「企業の中でリアルとバーチャルの逆転が起こっている」――。これは,「日経情報ストラテジー マネジメント・スクール」で講師を務めていただいた富士ゼロックスの小川徹・人材開発センター長のコメントだ。電子メールや電子掲示板を通して情報を共有している社内のネット・コミュニティが企業を動かす存在となり,これまで企業の存在そのものだと目されていた組織構成や役職などがバーチャルな存在になってきたというのである。

組織構成と情報の流れがかい離

 経営層が業務を大きく変革しようとする場合,まずは組織や役職,そして場合によっては人事考課の変更に着手する。確かに従来は,これらが最も効果の上がる処方せんだった。新たな組織図で管理職に位置する社員が,新たなミッションの下で部下を管理するからだ。

 ネットワークを通したコミュニケーション手段がなかった時代,すなわち情報の流れを経営層や管理職がコントロールできた時代には,組織や役職を変更することは,現場の社員に届く情報の質と量を変革することを意味していた。

 もちろん,昔も今も現場の社員は上司からの情報だけに頼っているわけではない。しかし,ネットワークが広く浸透していない時代には,組織図通りに流れてくる情報が,何よりも仕事のより所になっていた。裏を返せば,現場の社員に届く情報を変革することが,組織を変更する真の狙いだったわけだ。

 ところが,である。インターネットや社内LANによって現場の社員が様々な情報源を持った現在,組織の変更だけでは情報の質や量を根本的に変えることはできない。組織の変更は,単に組織図というダイヤグラムを書き換えるだけに過ぎない。「本音の情報」はネットワークを通して縦横無尽に飛び交い,「建前の情報」だけが空疎に組織図の上を流れていくだけである。

 「会社はあのように言っているけど,俺はこっちのほうが問題だと思っているんだ」。こんな電子メールを,親しい同僚と送りあった経験をお持ちの方も少なくないだろう。そして,こんなメールは決して管理職や経営層に届くことはない。こうして,現場における真の問題点は日の目を見ることなく,埋もれていく。これでは,社員の意識は絶対に変わらない。意識改革なくして,仕事を変革できるわけがない。

組織,ヒト,ITの3点セットで変革を目指す

 では,こうした状況を打破して,業務を変革するには何が必要なのか。結論を先に言うと,気軽に本音で仕事のことを語り合える「場」を作ることだ。例えば,喫煙スペースや給湯室,あるいはアフター・ファイブの居酒屋を想像してほしい。ここでは,その企業の問題を本音で語り合っているといった場面が少なくない。それも,定例会議といった公式の場とは異なる,業務の現場における本質的な問題が語られている。

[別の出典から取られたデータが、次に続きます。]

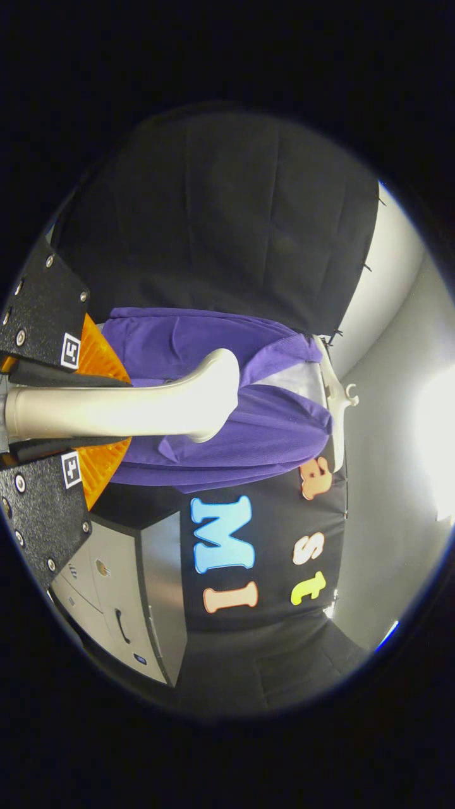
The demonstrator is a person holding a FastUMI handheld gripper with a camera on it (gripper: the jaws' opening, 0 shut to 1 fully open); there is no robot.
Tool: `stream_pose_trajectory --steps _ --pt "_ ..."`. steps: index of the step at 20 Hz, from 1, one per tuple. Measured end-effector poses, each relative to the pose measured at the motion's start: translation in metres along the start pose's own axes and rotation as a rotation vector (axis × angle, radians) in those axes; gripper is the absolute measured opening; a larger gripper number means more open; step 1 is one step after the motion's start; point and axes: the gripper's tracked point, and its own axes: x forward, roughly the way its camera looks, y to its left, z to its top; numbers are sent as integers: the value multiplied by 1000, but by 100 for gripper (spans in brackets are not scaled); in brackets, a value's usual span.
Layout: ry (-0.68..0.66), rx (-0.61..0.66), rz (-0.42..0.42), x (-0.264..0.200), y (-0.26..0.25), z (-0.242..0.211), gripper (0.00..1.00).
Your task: Iron the clothes twice with a garment steamer, once on the left side and once on the right side.
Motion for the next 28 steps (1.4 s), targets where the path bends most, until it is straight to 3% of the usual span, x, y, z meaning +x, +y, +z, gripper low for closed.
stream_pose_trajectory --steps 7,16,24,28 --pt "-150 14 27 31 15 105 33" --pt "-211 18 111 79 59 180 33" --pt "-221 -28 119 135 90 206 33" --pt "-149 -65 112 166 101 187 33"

 こうした「場」を組織的に用意して,ここで交わされる情報を経営層や管理職も共有できるであれば,真に業務を変革するための施策を打ち出し,その達成に向けて社員の意識を改革できる可能性が高い。だからといって,くだけた会話を交わしてもよいとした電子会議室を用意すればいいというわけではない。「器」を用意しただけでは,閑古鳥が鳴くのがオチだ。

 場を活性化させるためには,本音で問題を語れるような雰囲気作りが欠かせない。ここで重要な役割を担うのが「チェンジ・リーダー[用語説明]」と呼ばれる人材である。現場の本音を引き出し,それを肌身で感じ,その本質を経営層に訴える人材が必要なのだ。こうした人材が,周囲の人間を巻き込んで,問題の解決のために行動を起こすことの重要性を訴え続ければ,企業の現場における雰囲気は次第に変わってくる。組織的に用意した場も活性化してくるだろう。

 チェンジリーダーは,別に,すべてにたけたスーパーマンである必要はない。周囲の社員と本音で問題点を語り合え,それを忌憚(きたん)なく上司や管理者に伝え,その解決策を管理職や経営層,そして現場の社員と本音で語り合えればよい。このどれもが,それほど特別な資質を必要とするわけではないことはお分かりだろう。こうした人材が必要であることを,経営層が現場に繰り返し伝えていけば,自ずと育っていくはずだ。

 こうした役割を担うチェンジ・リーダーと,組織の改革,情報を収集するためのIT(情報技術)の3点セットがそろって初めて,現場にいる社員の意識や仕事の改革が進められるのである。